The goal of genetic engineering is changing the genetic makeup of an organism. Recall that we previously learned that a restriction enzyme is an enzyme that can cut DNA and that these enzymes are commonly used in genetic engineering experiments. Scientists can use restriction enzymes to excise a specific gene from a genome and add it to a DNA plasmid to create a completely new recombinant version of the gene.

But, restriction enzymes just provide half of the story, right? To actually create recombinant DNA, pieces of DNA must be pasted together. That's where the enzyme DNA ligase comes in.

Review of DNA Ligase in Replication

If you recall, nature encountered a similar challenge to the one we're facing as scientists. During DNA replication, a cell makes an exact copy of each DNA molecule. However, because DNA polymerase (the enzyme that builds new DNA molecules) can only function in one direction with respect to DNA, a cell must treat each side of the replication fork slightly differently. At the leading strand, DNA polymerase can add nucleotides to build the new DNA molecule without stopping.
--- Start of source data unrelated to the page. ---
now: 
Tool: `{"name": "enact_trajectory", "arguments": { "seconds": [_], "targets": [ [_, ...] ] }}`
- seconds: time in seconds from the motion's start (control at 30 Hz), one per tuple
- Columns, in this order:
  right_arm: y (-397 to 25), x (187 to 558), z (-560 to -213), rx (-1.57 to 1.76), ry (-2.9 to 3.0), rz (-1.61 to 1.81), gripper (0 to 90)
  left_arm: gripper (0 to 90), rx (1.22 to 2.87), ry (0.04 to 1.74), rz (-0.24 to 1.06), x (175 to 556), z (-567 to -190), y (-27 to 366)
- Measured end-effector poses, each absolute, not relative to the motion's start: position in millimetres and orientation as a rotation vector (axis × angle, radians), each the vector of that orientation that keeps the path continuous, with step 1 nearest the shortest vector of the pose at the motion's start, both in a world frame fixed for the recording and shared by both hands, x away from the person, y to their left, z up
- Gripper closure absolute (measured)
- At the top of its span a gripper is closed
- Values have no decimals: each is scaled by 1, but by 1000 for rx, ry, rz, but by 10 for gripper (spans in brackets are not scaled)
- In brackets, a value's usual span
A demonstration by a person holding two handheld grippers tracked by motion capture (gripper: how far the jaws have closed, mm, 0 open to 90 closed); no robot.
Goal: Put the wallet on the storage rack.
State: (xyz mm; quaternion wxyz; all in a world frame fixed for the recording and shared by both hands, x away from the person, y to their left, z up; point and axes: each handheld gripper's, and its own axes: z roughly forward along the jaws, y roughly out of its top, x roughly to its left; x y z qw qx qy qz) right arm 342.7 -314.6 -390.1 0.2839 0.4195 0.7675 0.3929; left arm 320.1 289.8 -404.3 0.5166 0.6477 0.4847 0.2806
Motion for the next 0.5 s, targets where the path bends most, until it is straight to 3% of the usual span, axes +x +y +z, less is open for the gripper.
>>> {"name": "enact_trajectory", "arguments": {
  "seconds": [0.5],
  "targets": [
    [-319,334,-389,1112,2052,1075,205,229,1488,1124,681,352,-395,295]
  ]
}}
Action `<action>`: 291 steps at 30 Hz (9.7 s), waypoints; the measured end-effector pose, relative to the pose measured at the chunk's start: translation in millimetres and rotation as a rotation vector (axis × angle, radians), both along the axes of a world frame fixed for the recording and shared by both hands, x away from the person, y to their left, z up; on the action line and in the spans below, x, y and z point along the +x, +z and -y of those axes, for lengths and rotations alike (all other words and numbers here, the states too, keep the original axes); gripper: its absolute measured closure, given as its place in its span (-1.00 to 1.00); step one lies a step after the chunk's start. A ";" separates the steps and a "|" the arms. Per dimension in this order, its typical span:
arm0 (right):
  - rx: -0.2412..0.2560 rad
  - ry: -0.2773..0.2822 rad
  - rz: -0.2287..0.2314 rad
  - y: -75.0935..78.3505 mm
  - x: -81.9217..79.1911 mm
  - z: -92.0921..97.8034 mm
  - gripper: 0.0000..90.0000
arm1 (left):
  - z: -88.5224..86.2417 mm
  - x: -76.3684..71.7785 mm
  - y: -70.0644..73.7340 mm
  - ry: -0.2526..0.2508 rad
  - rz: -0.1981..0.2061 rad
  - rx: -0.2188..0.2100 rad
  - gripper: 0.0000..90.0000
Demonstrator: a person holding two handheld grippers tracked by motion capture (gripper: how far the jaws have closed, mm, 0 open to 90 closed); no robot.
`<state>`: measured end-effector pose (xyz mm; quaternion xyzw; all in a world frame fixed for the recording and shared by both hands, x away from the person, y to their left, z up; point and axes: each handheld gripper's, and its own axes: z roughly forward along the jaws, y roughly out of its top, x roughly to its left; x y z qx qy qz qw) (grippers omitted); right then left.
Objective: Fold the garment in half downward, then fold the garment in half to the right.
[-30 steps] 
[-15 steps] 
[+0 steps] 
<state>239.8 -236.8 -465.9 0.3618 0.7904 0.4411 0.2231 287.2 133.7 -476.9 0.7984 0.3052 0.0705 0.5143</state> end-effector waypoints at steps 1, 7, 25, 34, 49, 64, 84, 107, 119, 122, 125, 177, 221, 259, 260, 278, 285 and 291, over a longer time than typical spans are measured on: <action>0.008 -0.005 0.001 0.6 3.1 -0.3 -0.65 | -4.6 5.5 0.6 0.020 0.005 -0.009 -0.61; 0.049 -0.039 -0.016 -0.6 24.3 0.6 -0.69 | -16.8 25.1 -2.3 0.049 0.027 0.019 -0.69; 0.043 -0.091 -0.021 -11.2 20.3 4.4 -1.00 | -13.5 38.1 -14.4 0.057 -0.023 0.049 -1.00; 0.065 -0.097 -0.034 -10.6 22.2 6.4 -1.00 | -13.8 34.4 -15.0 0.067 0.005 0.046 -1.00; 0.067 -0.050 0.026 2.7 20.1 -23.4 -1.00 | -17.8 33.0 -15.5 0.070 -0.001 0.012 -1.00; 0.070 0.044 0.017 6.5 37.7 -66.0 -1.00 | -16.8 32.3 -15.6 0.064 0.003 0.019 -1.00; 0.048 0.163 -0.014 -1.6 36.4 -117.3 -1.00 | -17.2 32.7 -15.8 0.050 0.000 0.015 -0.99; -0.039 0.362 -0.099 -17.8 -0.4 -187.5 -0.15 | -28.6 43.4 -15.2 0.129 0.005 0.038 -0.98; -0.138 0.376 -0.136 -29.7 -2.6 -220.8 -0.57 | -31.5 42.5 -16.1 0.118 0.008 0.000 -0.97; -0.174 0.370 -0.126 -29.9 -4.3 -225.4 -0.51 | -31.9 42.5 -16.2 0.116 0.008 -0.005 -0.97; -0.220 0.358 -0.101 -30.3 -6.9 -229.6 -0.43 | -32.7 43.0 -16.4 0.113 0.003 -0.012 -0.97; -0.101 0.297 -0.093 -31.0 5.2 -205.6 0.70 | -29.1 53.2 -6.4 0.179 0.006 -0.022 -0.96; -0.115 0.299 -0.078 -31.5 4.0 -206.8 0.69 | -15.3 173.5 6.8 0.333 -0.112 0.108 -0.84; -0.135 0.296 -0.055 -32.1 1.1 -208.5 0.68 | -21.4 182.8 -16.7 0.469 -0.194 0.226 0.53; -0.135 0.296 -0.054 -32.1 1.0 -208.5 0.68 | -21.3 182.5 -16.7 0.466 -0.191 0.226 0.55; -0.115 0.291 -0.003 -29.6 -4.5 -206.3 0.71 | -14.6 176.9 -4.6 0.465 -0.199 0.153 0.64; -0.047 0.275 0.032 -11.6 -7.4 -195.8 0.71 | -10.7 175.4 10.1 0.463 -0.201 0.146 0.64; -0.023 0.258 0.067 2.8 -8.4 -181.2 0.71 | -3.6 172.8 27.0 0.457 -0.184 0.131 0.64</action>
In contrast, as the replication fork opens, discontinuous fragments of DNA are built at the lagging strand. These fragments are then glued, or ligated together, by DNA ligase.

Discontinuous fragments on the lagging strand are bonded together by DNA ligase.
Ligase

DNA Ligase in Genetic Engineering

If restriction enzymes are like molecular scissors, then DNA ligase is like molecular glue. Scientists can use restriction enzymes to generate DNA fragments and DNA ligase to glue those fragments together. Let's see how this new experimental tool can be used in our human insulin experiment.

We can use restriction enzymes to cut the human insulin gene from a sample of human DNA. Then, we can cut a DNA plasmid with the same restriction enzymes.

Why is it important to use the same enzymes? Recall that the restriction enzymes we've discussed leave sticky ends when they're done cutting. Each sticky end will only base pair with a complementary DNA sequence. That means that, generally speaking, the sticky ends of different enzymes will be incompatible. Once hydrogen bonds between the complementary base pairs stabilize the structure, DNA ligase can glue the fragments together to form a single molecule.

We use the same restriction enzymes because the sticky ends will only bond with complementary bases.
Sticky Ends

Mechanism of DNA Ligase

Now, you may wonder why DNA ligase is even necessary. I mean, the hydrogen bonds are holding the two molecules together. That should be good enough, right? Recall, though, that hydrogen bonds are constantly broken and reformed during such cellular processes as replication and transcription.